- _Problem details_
Nothing in the records may be altered, and no picture may be included. Restate them in full.

- _Provided data_
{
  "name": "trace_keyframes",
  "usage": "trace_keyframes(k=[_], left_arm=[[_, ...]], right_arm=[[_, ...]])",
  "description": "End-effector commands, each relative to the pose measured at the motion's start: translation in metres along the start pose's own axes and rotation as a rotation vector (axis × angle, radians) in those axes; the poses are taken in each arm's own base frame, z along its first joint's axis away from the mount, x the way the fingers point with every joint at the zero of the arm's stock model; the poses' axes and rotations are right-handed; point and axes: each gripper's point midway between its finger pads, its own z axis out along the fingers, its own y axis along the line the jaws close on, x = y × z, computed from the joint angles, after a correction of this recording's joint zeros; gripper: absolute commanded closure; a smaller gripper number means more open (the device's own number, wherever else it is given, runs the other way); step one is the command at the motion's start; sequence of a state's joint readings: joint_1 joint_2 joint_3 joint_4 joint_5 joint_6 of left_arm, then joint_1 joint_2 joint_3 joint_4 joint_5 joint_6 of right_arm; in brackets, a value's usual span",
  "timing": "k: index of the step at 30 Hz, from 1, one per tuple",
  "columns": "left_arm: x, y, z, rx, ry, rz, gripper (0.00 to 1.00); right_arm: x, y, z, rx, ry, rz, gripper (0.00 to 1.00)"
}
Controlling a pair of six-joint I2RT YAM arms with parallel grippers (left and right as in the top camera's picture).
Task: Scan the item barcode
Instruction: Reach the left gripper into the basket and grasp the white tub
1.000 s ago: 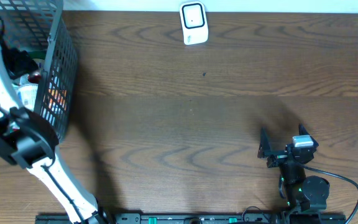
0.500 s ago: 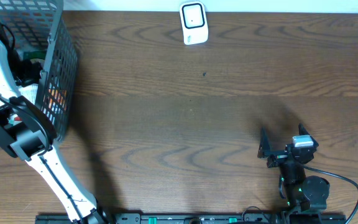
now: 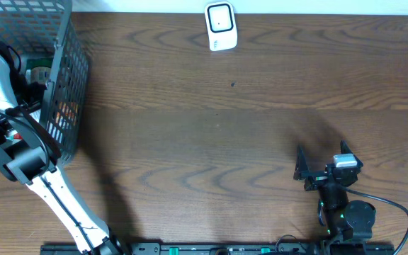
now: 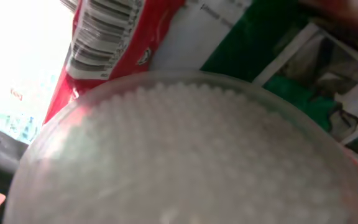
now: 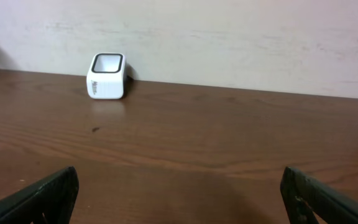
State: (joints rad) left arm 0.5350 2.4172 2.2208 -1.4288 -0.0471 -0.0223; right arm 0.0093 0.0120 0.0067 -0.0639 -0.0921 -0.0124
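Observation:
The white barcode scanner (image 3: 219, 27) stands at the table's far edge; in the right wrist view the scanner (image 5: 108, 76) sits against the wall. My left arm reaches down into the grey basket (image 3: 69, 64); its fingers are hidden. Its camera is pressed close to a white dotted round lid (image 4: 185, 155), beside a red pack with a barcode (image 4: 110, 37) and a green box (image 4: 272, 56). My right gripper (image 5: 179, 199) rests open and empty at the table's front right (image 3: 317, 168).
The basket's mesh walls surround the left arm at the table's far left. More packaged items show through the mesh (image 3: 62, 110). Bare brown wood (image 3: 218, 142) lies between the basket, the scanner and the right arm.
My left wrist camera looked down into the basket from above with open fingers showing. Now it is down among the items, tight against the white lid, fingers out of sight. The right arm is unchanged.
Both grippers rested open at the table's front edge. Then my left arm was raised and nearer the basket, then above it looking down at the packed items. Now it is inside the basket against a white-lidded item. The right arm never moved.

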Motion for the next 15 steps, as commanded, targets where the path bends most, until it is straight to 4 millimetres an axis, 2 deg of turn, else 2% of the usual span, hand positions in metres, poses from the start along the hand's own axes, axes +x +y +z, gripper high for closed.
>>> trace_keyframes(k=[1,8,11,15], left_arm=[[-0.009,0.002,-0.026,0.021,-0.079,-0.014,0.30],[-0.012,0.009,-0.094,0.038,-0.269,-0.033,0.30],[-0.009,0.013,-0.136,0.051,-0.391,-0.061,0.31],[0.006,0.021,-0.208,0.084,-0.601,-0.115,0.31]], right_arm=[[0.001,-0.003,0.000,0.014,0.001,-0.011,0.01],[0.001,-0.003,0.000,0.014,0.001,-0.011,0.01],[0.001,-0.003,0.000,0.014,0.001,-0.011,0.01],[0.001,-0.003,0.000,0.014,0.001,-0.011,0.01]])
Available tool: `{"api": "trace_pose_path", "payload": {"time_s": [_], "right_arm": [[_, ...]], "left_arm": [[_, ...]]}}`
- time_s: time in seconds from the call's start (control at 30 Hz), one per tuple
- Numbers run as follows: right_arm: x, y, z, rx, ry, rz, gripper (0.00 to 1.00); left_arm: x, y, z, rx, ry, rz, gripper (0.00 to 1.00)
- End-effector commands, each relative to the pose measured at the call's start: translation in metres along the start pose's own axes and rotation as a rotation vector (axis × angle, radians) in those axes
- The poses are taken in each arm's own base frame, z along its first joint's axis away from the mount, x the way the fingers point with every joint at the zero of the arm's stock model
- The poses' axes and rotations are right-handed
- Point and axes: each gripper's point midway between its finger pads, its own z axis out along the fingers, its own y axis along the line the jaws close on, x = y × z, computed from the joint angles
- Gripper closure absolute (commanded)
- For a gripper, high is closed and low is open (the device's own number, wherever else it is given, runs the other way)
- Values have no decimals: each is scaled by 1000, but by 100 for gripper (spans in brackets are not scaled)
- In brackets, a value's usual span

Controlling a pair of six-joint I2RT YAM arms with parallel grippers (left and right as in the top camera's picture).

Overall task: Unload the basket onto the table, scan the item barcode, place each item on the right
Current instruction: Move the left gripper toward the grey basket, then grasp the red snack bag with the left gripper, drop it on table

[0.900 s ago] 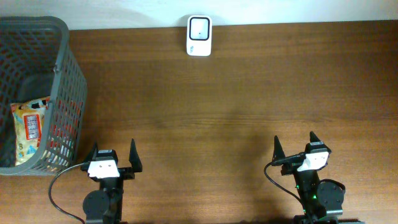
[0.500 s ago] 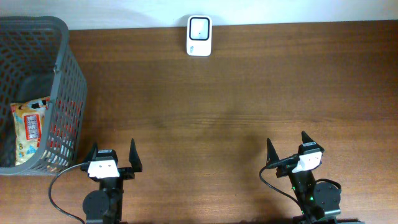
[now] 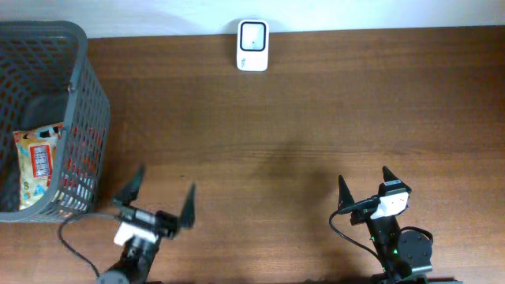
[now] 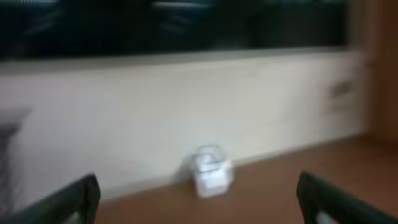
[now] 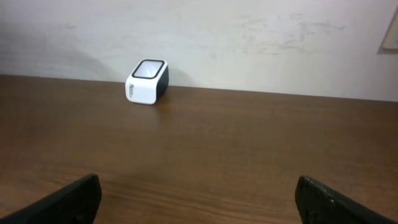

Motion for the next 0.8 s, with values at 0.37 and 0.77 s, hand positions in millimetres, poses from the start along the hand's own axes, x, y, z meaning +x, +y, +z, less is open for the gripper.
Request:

- _Answer area_
{
  "name": "trace_keyframes",
  "usage": "trace_keyframes(k=[_], left_arm=[[_, ...]], right_arm=[[_, ...]])",
  "description": "End-effector commands, each relative to the pose measured at the motion's start: translation in metres along the start pose's own axes and rotation as a rotation vector (axis × angle, radians) in those axes; the poses are taken in each arm's own base frame, z along its first joint's axis away from the mount, x the way the fingers point with every joint at the zero of the arm's stock model; the poses' axes and rotations are right-handed; point and axes: each gripper's point midway between its finger pads, its own z axis out along the fingers, its own y axis along the line the jaws close on, x = y × z, computed from the joint angles, after a correction of this recording's joint zeros; gripper: absolute commanded closure; a smaller gripper number means more open (the device's own number, wherever else it is given, runs the other way); step one is the command at the motion's start; sequence of a state's joint readings: joint_1 joint_2 joint_3 joint_4 joint_5 joint_6 of left_arm, then joint_1 joint_2 joint_3 joint_4 joint_5 joint_6 of right_arm; in brackets, a value's usual span",
  "timing": "k: index of the step at 30 Hz, from 1, one per tuple",
  "columns": "left_arm: x, y, z, rx, ry, rz, gripper (0.00 to 1.00); right_arm: x, y, z, rx, ry, rz, gripper (0.00 to 1.00)"
}
Controlling a pair of six-joint I2RT YAM arms with parallel grippers (left and right as in the top camera's picture).
Task: Scan the item barcode
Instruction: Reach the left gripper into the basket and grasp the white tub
1.000 s ago: 
0.500 s ago: 
now: 
now: 
now: 
State: (joints rad) left arm 0.5350 2.4172 2.2208 -1.4288 -0.0471 -0.0223; right arm 0.0093 0.0120 0.0067 -0.0639 -0.0921 -0.0124
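Observation:
The white barcode scanner (image 3: 219, 27) stands at the table's far edge; in the right wrist view the scanner (image 5: 108, 76) sits against the wall. My left arm reaches down into the grey basket (image 3: 69, 64); its fingers are hidden. Its camera is pressed close to a white dotted round lid (image 4: 185, 155), beside a red pack with a barcode (image 4: 110, 37) and a green box (image 4: 272, 56). My right gripper (image 5: 179, 199) rests open and empty at the table's front right (image 3: 317, 168).
The basket's mesh walls surround the left arm at the table's far left. More packaged items show through the mesh (image 3: 62, 110). Bare brown wood (image 3: 218, 142) lies between the basket, the scanner and the right arm.
My left wrist camera looked down into the basket from above with open fingers showing. Now it is down among the items, tight against the white lid, fingers out of sight. The right arm is unchanged.
Both grippers rested open at the table's front edge. Then my left arm was raised and nearer the basket, then above it looking down at the packed items. Now it is inside the basket against a white-lidded item. The right arm never moved.
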
Motion for the next 15 steps, as commanded, targets where the path bends most, until it is straight to 4 millimetres an axis, 2 deg of turn, else 2% of the usual span, hand positions in metres, poses from the start along the hand's own axes, axes +x +y +z, gripper high for closed.
>>> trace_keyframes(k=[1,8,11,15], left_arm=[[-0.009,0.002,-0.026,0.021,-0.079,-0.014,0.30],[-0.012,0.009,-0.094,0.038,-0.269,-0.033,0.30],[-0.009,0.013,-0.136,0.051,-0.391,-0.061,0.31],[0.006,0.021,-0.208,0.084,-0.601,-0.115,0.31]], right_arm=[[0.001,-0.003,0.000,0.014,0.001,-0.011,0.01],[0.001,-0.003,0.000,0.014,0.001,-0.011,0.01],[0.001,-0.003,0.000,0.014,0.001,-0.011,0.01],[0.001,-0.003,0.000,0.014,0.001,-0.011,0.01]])
Available tool: `{"api": "trace_pose_path", "payload": {"time_s": [_], "right_arm": [[_, ...]], "left_arm": [[_, ...]]}}`
- time_s: time in seconds from the call's start (control at 30 Hz), one per tuple
- Numbers run as follows: right_arm: x, y, z, rx, ry, rz, gripper (0.00 to 1.00); left_arm: x, y, z, rx, ry, rz, gripper (0.00 to 1.00)
- End-effector commands, each relative to the pose measured at the call's start: translation in metres along the start pose's own axes and rotation as a rotation vector (axis × angle, radians) in those axes
- The poses are taken in each arm's own base frame, z along its first joint's axis away from the mount, x the way the fingers point with every joint at the zero of the arm's stock model
- The poses' axes and rotations are right-handed
- Point and axes: each gripper's point midway between its finger pads, its own z axis out along the fingers, its own y axis along the line the jaws close on, x = y × z, computed from the joint angles
- Gripper closure absolute (commanded)
- For a gripper, high is closed and low is open (the device's own number, wherever else it is given, runs the other way)
- Values have no decimals: each is scaled by 1000, but by 100 for gripper (spans in brackets are not scaled)
- In brackets, a value's usual span

Controlling a pair of six-joint I2RT YAM arms with parallel grippers (left and right as in the top camera's picture).

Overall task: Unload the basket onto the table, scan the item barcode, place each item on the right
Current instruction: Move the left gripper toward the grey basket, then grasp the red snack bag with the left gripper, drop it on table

[0.900 s ago] 
[0.500 s ago] 
[now] 
[now] 
[now] 

Motion for the next 0.8 s, with values at 0.37 and 0.77 s, hand positions in millimetres, poses from the start along the hand's own axes, x, y, z meaning +x, +y, +z, less is open for the gripper.
Request:

That was the complete answer.